▶ _DATASET_:
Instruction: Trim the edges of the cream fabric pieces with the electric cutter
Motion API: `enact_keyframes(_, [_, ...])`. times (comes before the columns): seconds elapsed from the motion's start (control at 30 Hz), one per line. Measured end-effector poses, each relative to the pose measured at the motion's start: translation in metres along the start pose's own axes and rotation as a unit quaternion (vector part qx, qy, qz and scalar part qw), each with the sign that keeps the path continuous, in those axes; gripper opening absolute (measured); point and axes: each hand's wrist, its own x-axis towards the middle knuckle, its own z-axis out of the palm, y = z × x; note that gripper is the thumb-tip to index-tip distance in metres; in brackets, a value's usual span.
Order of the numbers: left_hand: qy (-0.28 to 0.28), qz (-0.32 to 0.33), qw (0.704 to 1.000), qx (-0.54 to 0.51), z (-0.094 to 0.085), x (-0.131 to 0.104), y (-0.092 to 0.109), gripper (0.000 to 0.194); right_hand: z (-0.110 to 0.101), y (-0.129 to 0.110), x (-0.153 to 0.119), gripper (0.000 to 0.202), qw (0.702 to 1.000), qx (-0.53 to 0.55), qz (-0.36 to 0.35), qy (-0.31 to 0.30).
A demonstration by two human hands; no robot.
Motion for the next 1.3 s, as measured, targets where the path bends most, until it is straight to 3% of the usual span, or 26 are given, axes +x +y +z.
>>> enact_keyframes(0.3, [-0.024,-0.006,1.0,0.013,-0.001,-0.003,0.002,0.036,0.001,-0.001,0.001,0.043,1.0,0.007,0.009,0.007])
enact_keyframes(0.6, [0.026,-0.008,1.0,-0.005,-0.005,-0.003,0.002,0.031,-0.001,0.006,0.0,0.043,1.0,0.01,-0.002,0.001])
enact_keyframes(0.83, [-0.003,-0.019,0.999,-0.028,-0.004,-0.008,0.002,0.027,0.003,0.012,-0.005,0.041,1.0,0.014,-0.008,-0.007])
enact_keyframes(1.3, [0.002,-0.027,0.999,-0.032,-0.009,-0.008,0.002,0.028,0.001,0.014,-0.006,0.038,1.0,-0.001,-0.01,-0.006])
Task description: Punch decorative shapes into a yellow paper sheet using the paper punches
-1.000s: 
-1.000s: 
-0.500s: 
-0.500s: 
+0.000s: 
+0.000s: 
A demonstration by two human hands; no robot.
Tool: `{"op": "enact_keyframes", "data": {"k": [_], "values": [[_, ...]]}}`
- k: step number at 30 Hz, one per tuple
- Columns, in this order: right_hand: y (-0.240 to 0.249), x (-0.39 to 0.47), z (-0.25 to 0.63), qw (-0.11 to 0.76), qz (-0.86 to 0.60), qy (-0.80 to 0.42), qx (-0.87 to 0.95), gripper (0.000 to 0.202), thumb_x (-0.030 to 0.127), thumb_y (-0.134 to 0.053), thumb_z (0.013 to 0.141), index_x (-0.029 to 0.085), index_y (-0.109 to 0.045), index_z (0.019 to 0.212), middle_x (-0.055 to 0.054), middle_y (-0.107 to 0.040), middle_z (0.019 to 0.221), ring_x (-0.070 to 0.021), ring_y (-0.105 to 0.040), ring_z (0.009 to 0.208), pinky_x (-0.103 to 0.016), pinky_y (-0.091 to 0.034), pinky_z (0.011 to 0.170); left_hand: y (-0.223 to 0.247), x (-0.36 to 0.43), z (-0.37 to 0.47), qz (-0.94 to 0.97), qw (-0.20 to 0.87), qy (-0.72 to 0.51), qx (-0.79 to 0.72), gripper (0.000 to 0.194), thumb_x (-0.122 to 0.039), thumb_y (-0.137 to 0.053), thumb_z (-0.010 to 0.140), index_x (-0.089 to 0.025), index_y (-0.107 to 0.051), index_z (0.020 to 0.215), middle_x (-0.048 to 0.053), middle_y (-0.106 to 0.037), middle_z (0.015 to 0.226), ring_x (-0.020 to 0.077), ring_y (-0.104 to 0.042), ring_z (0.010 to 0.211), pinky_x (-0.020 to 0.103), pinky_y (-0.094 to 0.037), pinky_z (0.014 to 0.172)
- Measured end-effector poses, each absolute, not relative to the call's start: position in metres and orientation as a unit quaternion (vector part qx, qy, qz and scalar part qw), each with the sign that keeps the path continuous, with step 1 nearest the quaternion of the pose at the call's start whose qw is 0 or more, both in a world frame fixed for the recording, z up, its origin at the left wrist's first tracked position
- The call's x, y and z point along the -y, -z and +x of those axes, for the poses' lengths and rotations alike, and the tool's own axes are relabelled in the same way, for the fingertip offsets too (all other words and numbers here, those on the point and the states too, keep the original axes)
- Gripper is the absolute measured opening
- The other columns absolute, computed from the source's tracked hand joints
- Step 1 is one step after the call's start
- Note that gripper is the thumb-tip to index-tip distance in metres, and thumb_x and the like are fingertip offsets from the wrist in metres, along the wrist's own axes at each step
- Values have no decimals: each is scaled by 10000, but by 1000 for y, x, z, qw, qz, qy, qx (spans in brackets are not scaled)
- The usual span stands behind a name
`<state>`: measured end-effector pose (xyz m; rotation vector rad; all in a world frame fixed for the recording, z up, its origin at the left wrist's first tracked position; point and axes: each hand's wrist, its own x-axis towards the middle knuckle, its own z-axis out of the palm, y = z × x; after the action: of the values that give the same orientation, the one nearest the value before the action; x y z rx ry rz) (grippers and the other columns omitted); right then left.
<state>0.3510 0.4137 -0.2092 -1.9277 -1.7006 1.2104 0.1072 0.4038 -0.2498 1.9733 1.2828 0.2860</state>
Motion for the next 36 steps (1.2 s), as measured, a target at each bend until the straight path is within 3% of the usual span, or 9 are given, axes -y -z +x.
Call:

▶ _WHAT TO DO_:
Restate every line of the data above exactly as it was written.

▶ _ANSWER TO THE EXERCISE_:
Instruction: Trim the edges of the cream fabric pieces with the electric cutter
Motion API: `enact_keyframes(_, [_, ...])`. times (comes before the columns): seconds elapsed from the motion's start (control at 30 Hz), one per line. Measured end-effector poses, each relative to the pose measured at the motion's start: translation in metres along the start pose's own axes and rotation as a unit quaternion (vector part qx, qy, qz and scalar part qw), each with the sign that keeps the path continuous, in those axes; gripper opening absolute (measured); point and axes: each hand's wrist, its own x-axis towards the middle knuckle, its own z-axis out of the palm, y = z × x; note that gripper is the thumb-tip to index-tip distance in metres; in brackets, a value's usual span.
Order of the numbers: left_hand: qy (-0.28 to 0.28), qz (-0.32 to 0.33), qw (0.704 to 1.000), qx (-0.54 to 0.51), z (-0.094 to 0.085), x (-0.131 to 0.104), y (-0.092 to 0.109), gripper (0.000 to 0.194); right_hand: z (-0.110 to 0.101), y (-0.129 to 0.110), x (-0.153 to 0.119), gripper (0.000 to 0.202), qw (0.702 to 1.000), qx (-0.53 to 0.55), qz (-0.36 to 0.35), qy (-0.31 to 0.30).
A demonstration by two human hands; no robot.
Motion for the next 1.3 s, as measured, targets where the path bends most, until it is straight to 3% of the usual span, or 26 are given, axes +x +y +z.
>>> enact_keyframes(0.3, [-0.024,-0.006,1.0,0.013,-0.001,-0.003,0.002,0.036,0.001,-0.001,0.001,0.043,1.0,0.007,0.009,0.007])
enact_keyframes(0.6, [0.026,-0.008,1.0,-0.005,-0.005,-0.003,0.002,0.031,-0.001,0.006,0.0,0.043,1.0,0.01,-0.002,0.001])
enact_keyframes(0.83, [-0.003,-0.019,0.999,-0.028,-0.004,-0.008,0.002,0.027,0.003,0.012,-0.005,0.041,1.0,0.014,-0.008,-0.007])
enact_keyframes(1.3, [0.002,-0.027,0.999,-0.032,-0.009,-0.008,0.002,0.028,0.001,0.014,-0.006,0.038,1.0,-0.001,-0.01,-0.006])
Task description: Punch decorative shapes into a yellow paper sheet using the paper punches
-1.000s: 
-1.000s: 
-0.500s: 
-0.500s: 
+0.000s: 
+0.000s: 
A demonstration by two human hands; no robot.
Tool: `{"op": "enact_keyframes", "data": {"k": [_], "values": [[_, ...]]}}`
- k: step number at 30 Hz, one per tuple
- Columns, in this order: right_hand: y (-0.240 to 0.249), x (-0.39 to 0.47), z (-0.25 to 0.63), qw (-0.11 to 0.76), qz (-0.86 to 0.60), qy (-0.80 to 0.42), qx (-0.87 to 0.95), gripper (0.000 to 0.202), thumb_x (-0.030 to 0.127), thumb_y (-0.134 to 0.053), thumb_z (0.013 to 0.141), index_x (-0.029 to 0.085), index_y (-0.109 to 0.045), index_z (0.019 to 0.212), middle_x (-0.055 to 0.054), middle_y (-0.107 to 0.040), middle_z (0.019 to 0.221), ring_x (-0.070 to 0.021), ring_y (-0.105 to 0.040), ring_z (0.009 to 0.208), pinky_x (-0.103 to 0.016), pinky_y (-0.091 to 0.034), pinky_z (0.011 to 0.170); left_hand: y (-0.223 to 0.247), x (-0.36 to 0.43), z (-0.37 to 0.47), qz (-0.94 to 0.97), qw (-0.20 to 0.87), qy (-0.72 to 0.51), qx (-0.79 to 0.72), gripper (0.000 to 0.194), thumb_x (-0.122 to 0.039), thumb_y (-0.137 to 0.053), thumb_z (-0.010 to 0.140), index_x (-0.089 to 0.025), index_y (-0.107 to 0.051), index_z (0.020 to 0.215), middle_x (-0.048 to 0.053), middle_y (-0.106 to 0.037), middle_z (0.015 to 0.226), ring_x (-0.020 to 0.077), ring_y (-0.104 to 0.042), ring_z (0.010 to 0.211), pinky_x (-0.020 to 0.103), pinky_y (-0.094 to 0.037), pinky_z (0.014 to 0.172)
- Measured end-effector poses, each absolute, not relative to the call's start: position in metres and orientation as a unit quaternion (vector part qx, qy, qz and scalar part qw), each with the sign that keeps the path continuous, with step 1 nearest the quaternion of the pose at the call's start whose qw is 0 or more, both in a world frame fixed for the recording, z up, its origin at the left wrist's first tracked position
- The call's x, y and z point along the -y, -z and +x of those axes, for the poses' lengths and rotations alike, and the tool's own axes are relabelled in the same way, for the fingertip offsets too (all other words and numbers here, those on the point and the states too, keep the original axes)
- Gripper is the absolute measured opening
- The other columns absolute, computed from the source's tracked hand joints
- Step 1 is one step after the call's start
- Note that gripper is the thumb-tip to index-tip distance in metres, and thumb_x and the like are fingertip offsets from the wrist in metres, along the wrist's own axes at each step
- Values have no decimals: each is scaled by 10000, but by 1000 for y, x, z, qw, qz, qy, qx (spans in brackets are not scaled)
- The usual span stands behind a name
`<state>`: measured end-effector pose (xyz m; rotation vector rad; all in a world frame fixed for the recording, z up, its origin at the left wrist's first tracked position; point and axes: each hand's wrist, its own x-axis towards the middle knuckle, its own z-axis out of the palm, y = z × x; after the action: of the values that give the same orientation, the one nearest the value before the action; x y z rx ry rz) (grippers and the other columns omitted); right then left.
<state>0.3510 0.4137 -0.2092 -1.9277 -1.7006 1.2104 0.1072 0.4038 -0.2498 1.9733 1.2828 0.2860</state>
Motion for the next 36 steps (1.2 s), as measured, a target at each bend until the straight path is within 3% of the usual span, or 9 are given, axes -y -z +x.
Call:

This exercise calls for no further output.